A iniciativa da Câmara Municipal de São Paulo de abrir a CPI para investigar ONGs gerou uma reação que incluiu uma nota de repúdio da Arquidiocese de São Paulo e outra do presidente Lula. A instalação da comissão foi uma iniciativa do vereador Rubinho Nunes (União), que sustenta existir uma “máfia da miséria” — entidades que, segundo ele, retroalimentam a pobreza e o uso de drogas no centro da capital paulista. O alvo principal da apuração seria o padre Júlio Lancelotti.
O religioso, conhecido pelo trabalho de assistência social junto às comunidades carentes, também já esteve na mira do regime militar. Documentos sigilosos do extinto Serviço Nacional de Informações (SNI) mostram que, na década de 80, Lancellotti foi monitorado por suas ações nas favelas e periferias de São Paulo.
Monitoramento do trabalho de Lancelloti começou em 1982
Naquele período, o SNI produzia relatórios sobre o envolvimento do clero católico na política partidária. Os militares se preocupavam com a impulsão que os trabalhos da igreja na periferia davam a partidos políticos que faziam oposição à ditadura.

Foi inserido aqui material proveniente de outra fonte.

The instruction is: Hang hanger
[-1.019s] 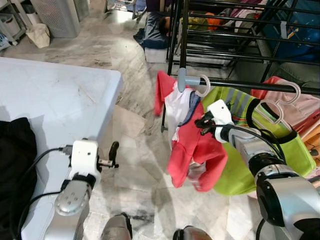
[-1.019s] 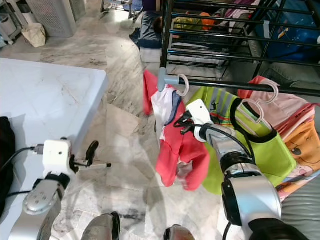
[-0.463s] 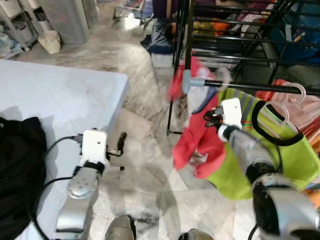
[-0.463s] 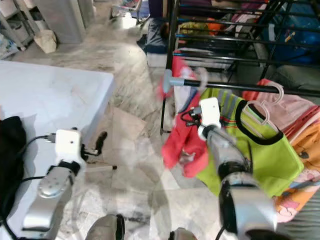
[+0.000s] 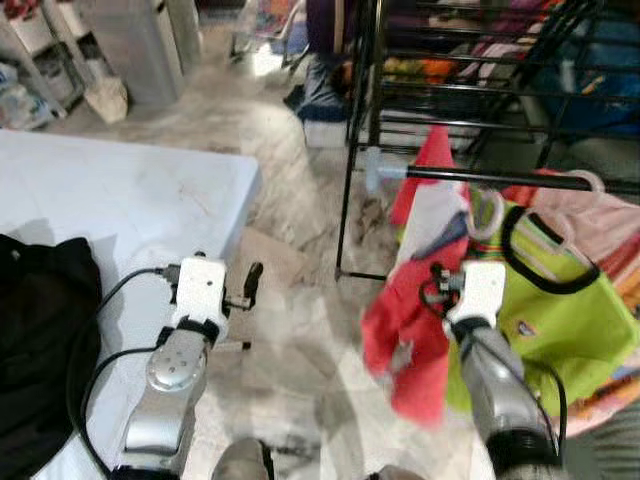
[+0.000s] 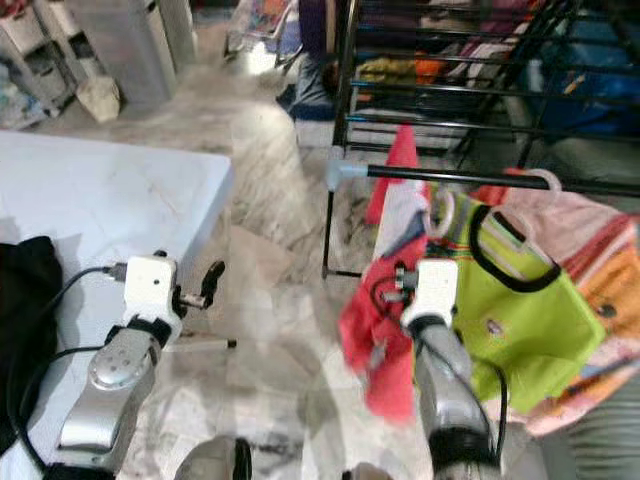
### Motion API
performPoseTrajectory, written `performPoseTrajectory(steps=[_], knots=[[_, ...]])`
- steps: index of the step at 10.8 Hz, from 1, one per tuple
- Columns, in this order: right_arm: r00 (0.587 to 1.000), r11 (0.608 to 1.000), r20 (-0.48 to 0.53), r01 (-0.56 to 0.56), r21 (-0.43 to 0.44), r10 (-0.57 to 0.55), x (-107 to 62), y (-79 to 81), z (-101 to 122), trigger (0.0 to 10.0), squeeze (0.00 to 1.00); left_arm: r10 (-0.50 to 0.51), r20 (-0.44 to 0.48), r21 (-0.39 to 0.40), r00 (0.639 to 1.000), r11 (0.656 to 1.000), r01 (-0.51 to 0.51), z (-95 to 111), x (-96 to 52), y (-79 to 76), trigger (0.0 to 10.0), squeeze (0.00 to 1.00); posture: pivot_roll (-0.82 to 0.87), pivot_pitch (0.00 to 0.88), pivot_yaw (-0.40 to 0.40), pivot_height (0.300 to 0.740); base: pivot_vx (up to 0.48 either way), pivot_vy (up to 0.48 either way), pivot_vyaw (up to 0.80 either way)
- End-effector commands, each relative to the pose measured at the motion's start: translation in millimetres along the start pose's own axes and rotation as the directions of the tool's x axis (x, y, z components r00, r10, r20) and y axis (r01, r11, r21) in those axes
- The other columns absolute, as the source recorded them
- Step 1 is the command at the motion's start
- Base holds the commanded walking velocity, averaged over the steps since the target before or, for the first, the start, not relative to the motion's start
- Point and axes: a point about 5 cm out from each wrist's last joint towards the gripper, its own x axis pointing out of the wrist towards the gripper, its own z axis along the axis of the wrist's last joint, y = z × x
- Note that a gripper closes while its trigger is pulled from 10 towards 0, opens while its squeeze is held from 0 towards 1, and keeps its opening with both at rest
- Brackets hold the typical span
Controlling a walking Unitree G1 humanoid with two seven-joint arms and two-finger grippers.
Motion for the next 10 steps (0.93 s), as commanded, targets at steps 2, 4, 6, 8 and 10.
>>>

Os agentes citam publicações distribuídas por membros do clero que orientavam os eleitores a votarem em candidatos de partidos de oposição, particularmente aqueles ligados ao PT e ao PMDB, atual MDB. Um capítulo especial foi reservado para descrever a chamada “linha progressista do clero”, com destaque para as “manifestações no campo político, econômico ou social contrárias à política governamental”. O padre Lancellotti é um dos personagens deste relatório, em um capítulo que descreve a Semana Ecumênica do Menor, na qual se discutiram ações para atendimento de populações de favelas.
Militares acreditavam que trabalho social do clero católico fortalecia a esquerda
O SNI classificava como “cinismo do clero católico progressista” a negativa sobre a ingerência de seus representantes em discutir temas relacionados com as eleições. Destacava também que o objetivo dos religiosos era “mudar o regime vigente”. Um dos documentos ressalta que os padres induziam “os eleitores a votar no PT ou nos candidatos populares do PMDB”.
Para o SNI, partidos como o extinto PDS eram caracterizados pelo clero como “força dos opressores, dos exploradores e dos poderosos”. Dizia ainda que “em vários encontros, reuniões e atos litúrgicos, panfletos apontam a necessidade do povo ‘se levantar e lutar para a libertação, derrubando as estruturas existentes’”.